Hall of Fame
These mini-profiles highlight entrepreneurs we either invested in or wish we had invested in. They demonstrate the incredible range of outstanding entrepreneurs we have met during our careers as both investors and entrepreneurs ourselves. We celebrate their existence, their drive, and their perseverance because they make possible what we do, which is to try to help with money and whatever other assistance we can provide. The list is not exhaustive, so feel free to suggest new Hall of Famers to us or provide other feedback!
Jeong Kim founded Yurie Systems. After Lucent bought the company for more than $1 billion in 1998, it put Jeong in charge of Alcatel-Lucent Bell Labs. Stewart and Gilman sought out Jeong for advice about their new fund. At an all-night Korean diner in New York, Jeong explained that there are three conditions for starting great companies: a supportive ecosystem (universities, research labs, strong legal & financial infrastructure and a tradition of entrepreneurship), access to sufficient capital, and an entrepreneur willing to take chances. “Of course, in the absence of the first two conditions, the real entrepreneur is going to do it anyway.”
Sam Morgan was 30 when Stewart met him last summer in New Zealand. He started a company called TradeMe when he was 23. TradeMe became a combination of eBay, Amazon, Craigslist and other ecommerce businesses for Kiwis, eventually registering 1.4M people, a third of all the people in New Zealand, as customers. The company was sold early in 2006 for more than NZ$700M. Sam is one of the nicest people you’ll ever meet.
John MacFarlane is a founder and the CEO of Sonos Inc., where Stewart is an independent director (not an investor). John also founded Software.com, which merged with Phone.com to form the publicly traded company called Openwave (OPWV). John is one of the most open, focused entrepreneurs Stewart has had a chance to work with. Sonos’s system for distributing music around a house using a wireless mesh network is just a totally cool thing.
Mike Cassidy is the founder of Xfire as well as two other companies. Stewart lead an investment in Xfire for New Enterprise Associates, where he used to work, in 2004. The company was sold to MTV Networks early in 2006. Stewart learned from Mike that it’s possible to have very effective board meetings in less than two hours, working from exactly the same one-page outline at every meeting.

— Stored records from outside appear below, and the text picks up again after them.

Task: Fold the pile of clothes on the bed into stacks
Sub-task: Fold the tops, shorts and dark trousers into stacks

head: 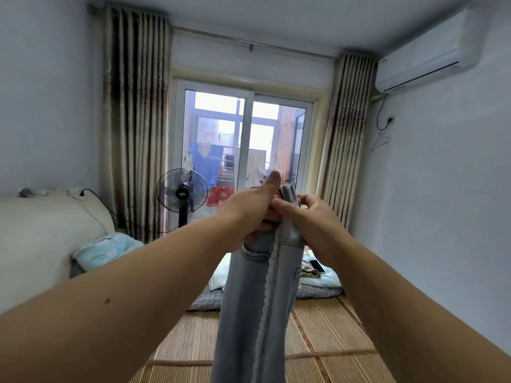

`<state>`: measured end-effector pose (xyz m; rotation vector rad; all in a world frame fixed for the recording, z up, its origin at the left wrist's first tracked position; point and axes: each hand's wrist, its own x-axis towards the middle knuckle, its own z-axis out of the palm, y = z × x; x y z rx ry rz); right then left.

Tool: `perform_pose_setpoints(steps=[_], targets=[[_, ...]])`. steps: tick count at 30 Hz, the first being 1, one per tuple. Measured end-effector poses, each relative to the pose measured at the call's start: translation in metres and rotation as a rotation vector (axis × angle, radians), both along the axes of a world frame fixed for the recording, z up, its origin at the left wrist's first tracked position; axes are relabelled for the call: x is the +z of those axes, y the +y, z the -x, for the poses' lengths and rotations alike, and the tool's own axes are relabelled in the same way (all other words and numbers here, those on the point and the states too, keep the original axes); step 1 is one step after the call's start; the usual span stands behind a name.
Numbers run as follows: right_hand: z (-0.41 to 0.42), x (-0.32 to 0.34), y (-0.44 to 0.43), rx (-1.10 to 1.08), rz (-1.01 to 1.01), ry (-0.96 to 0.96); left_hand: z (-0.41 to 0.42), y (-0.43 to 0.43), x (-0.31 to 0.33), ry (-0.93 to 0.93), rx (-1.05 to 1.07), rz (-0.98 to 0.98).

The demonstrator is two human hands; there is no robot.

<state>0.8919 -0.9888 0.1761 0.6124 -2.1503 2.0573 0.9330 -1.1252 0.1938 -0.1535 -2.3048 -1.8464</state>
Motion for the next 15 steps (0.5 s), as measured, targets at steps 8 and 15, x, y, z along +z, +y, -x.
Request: perform_pose_setpoints(steps=[8,15], targets=[[0.006,0.006,0.021,0.069,0.071,0.036,0.019,-0.025,-0.020,0.227,0.123,0.126],[0.011,0.014,0.051,0.252,0.150,0.026,0.032,-0.013,0.000,0.093,-0.357,-0.150]])
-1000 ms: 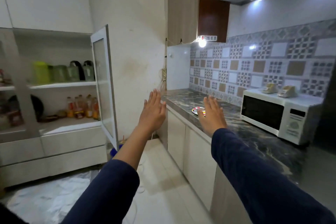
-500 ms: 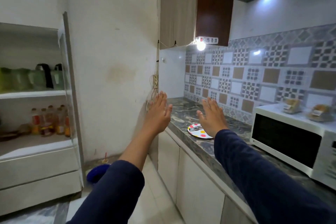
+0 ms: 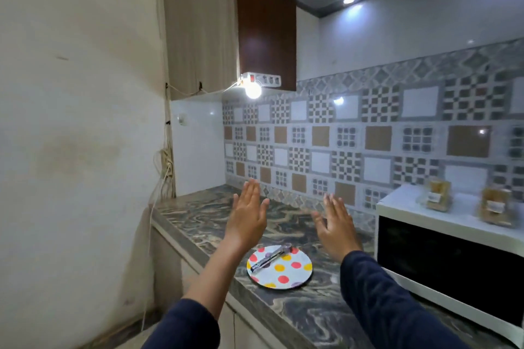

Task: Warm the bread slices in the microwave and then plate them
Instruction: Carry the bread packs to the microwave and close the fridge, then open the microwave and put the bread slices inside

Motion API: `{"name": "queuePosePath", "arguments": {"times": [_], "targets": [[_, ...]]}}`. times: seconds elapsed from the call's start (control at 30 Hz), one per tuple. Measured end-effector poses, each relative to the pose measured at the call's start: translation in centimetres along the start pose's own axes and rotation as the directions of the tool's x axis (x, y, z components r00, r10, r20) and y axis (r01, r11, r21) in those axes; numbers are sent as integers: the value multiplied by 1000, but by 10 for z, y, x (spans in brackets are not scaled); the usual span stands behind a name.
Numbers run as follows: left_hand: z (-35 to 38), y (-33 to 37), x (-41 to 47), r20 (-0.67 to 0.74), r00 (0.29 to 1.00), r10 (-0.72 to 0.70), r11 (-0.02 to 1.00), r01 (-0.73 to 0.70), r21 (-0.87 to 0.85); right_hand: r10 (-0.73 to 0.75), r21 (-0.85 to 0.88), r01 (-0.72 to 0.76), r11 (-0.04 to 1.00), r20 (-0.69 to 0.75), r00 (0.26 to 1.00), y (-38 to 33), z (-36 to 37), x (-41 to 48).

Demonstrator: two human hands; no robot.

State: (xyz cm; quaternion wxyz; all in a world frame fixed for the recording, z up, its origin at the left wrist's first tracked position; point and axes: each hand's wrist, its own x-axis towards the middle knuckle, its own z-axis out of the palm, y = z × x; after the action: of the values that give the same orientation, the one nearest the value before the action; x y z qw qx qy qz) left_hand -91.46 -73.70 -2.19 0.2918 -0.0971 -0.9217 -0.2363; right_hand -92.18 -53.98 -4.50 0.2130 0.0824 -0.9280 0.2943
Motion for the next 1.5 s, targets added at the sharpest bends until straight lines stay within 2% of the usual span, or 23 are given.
{"name": "queuePosePath", "arguments": {"times": [0.13, 0.3, 0.43, 0.53, 0.83, 1.07, 1.23, 1.37, 1.5], "targets": [[63, 10, 61, 49, 993, 103, 994, -101, -37, 115, -81, -120, 989, -54, 992, 51, -5, 34], [144, 64, 88, 131, 952, 278, 947, -249, -200, 261, -192, -288, 938, -154, 953, 118, -44, 30], [197, 120, 96, 174, 909, 380, 883, -299, -362, 292, -233, -364, 902, -292, 911, 159, -88, 12], [228, 167, 91, 181, 889, 422, 828, -295, -477, 290, -263, -382, 886, -329, 899, 192, -122, -3], [306, 280, 61, 303, 864, 401, 675, -56, -736, 390, -267, -517, 813, -409, 825, 284, -186, -30], [388, 324, 31, 479, 773, 417, 723, 37, -690, 498, -330, -595, 733, -335, 800, 355, -191, -25], [423, 352, 15, 554, 721, 417, 707, 126, -696, 469, -290, -604, 742, -419, 777, 381, -183, -24], [436, 367, 10, 576, 736, 356, 645, 253, -721, 431, -374, -591, 715, -430, 793, 387, -188, -20], [446, 368, 5, 575, 761, 302, 579, 333, -744, 406, -362, -580, 730, -452, 794, 391, -189, -20]]}}
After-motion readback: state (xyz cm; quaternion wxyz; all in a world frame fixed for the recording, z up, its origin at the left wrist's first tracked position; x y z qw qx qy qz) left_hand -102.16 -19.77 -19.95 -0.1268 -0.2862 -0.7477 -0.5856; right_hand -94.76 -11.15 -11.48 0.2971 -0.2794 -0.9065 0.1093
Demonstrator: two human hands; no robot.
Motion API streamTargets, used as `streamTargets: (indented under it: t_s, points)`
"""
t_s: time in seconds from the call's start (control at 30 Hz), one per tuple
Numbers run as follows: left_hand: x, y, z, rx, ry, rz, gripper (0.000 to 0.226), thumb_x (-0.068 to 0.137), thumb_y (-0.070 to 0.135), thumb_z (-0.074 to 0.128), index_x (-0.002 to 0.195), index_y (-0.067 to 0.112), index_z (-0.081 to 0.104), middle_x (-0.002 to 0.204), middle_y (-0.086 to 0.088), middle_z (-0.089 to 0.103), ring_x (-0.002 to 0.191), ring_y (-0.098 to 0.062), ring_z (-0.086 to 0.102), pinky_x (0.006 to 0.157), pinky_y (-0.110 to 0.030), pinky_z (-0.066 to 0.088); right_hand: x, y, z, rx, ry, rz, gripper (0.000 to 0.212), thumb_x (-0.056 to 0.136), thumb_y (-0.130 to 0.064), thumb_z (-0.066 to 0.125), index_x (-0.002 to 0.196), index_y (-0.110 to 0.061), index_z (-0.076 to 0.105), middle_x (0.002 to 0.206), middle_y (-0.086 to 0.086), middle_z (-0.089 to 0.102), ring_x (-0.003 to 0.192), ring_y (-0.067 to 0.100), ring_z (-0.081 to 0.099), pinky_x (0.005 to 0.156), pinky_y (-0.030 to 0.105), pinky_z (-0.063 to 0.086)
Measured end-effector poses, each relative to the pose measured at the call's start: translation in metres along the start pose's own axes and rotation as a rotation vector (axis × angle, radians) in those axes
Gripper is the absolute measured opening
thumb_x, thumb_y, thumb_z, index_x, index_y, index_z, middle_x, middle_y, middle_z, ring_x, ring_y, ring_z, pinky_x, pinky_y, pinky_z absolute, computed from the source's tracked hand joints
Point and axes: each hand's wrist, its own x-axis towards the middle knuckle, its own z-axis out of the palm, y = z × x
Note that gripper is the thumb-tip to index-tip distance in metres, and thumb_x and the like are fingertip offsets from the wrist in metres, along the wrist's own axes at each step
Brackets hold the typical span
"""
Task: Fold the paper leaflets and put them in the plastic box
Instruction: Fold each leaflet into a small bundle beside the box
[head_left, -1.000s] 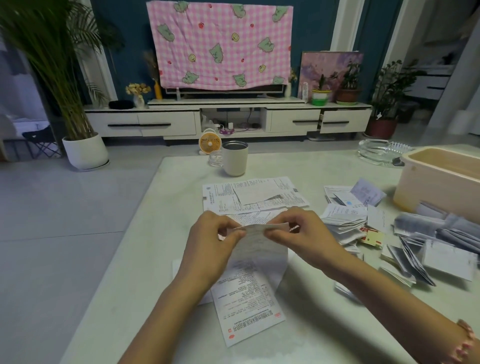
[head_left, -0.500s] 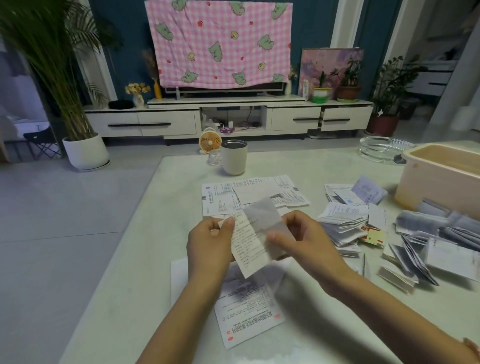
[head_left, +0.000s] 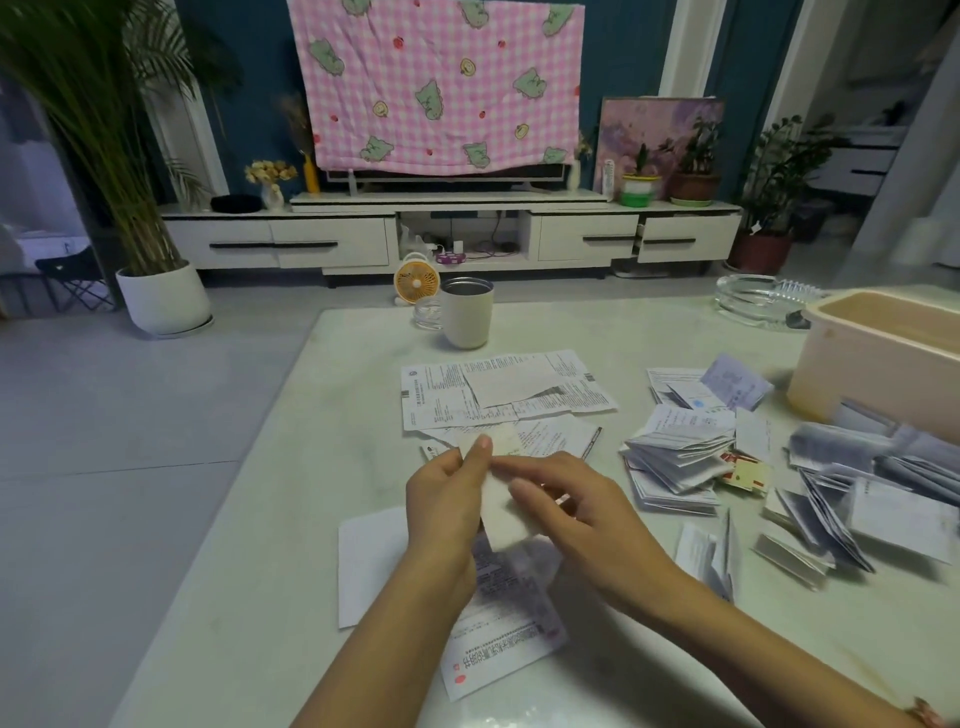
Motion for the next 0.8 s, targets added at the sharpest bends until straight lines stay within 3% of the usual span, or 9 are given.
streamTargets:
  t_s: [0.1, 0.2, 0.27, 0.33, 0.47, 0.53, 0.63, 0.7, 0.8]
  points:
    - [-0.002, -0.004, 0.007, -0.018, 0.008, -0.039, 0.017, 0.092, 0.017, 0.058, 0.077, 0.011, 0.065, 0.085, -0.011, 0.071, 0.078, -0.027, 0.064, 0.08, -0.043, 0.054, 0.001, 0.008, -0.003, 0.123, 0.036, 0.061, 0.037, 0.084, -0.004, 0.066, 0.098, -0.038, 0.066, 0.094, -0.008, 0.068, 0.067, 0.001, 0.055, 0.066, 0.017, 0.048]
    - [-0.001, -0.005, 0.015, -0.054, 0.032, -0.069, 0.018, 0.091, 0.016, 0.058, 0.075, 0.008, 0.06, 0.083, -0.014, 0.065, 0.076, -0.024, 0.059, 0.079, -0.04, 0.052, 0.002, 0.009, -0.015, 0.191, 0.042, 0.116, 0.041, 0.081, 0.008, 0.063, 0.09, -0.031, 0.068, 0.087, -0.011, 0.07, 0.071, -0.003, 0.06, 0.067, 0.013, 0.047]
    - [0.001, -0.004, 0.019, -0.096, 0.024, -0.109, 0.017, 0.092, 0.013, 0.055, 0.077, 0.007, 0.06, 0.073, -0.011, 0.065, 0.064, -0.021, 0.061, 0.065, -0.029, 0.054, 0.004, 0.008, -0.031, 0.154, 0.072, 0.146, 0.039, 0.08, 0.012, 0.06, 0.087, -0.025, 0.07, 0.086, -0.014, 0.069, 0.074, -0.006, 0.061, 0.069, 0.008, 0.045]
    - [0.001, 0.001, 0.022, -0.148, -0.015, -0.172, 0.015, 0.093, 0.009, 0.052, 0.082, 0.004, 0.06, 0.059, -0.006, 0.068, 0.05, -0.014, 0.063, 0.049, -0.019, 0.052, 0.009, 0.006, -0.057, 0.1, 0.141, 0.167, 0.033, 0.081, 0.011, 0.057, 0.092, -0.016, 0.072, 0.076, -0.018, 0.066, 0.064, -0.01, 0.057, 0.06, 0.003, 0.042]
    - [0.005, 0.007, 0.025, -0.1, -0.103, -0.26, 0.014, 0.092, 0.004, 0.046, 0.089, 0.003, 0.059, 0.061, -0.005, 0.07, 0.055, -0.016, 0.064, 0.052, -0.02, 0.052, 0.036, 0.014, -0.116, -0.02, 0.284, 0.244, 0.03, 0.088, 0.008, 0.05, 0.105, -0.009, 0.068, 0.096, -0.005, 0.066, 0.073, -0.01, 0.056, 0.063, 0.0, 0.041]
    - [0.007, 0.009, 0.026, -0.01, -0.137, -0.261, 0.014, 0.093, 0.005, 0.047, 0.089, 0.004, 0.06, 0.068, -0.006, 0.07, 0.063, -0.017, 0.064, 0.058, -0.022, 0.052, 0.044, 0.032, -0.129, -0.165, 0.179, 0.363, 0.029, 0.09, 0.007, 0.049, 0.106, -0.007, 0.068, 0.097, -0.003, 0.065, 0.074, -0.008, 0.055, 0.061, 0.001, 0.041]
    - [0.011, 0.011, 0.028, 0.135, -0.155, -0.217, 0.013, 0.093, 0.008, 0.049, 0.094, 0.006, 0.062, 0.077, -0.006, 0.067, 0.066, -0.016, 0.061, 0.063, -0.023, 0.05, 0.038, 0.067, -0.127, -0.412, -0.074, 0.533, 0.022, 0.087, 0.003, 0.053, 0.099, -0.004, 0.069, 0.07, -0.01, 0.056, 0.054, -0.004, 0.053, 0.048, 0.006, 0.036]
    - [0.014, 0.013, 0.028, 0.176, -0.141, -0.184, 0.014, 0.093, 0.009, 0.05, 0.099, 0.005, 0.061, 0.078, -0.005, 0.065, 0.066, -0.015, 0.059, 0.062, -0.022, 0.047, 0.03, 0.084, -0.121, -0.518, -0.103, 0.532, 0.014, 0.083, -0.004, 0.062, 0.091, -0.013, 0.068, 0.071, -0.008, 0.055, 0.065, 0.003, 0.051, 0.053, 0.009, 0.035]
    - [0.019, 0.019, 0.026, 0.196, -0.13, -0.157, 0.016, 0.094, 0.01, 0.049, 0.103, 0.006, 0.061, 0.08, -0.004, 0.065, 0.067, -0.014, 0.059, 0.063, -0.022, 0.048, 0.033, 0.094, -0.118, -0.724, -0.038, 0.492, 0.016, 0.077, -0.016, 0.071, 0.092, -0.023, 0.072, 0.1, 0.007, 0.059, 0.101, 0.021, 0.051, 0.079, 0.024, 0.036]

Ruth Owades founded two direct-marketing businesses. She started Gardener’s Eden in 1979 and sold it to Williams-Sonoma 3 years later. Then she started Calyx & Corolla in 1989 and sold it to a private investor group in 1999. She is the kind of entrepreneur who views venture capital as an alternative, not a destination and both of her companies are documented in case studies written by Harvard Business School and taught at business schools around the world.
Jeff Jonas founded a company called SRD, which developed a technology called NORA, for Non Obvious Relationship Awareness. It used data analysis to figure out when card dealers were cooperating with players for the big casinos in Las Vegas. The company was sold to IBM which calls the group IBM Entity Analytics. Jonas is now a distinguished engineer and chief scientist at IBM, possibly the only one who never finished high school!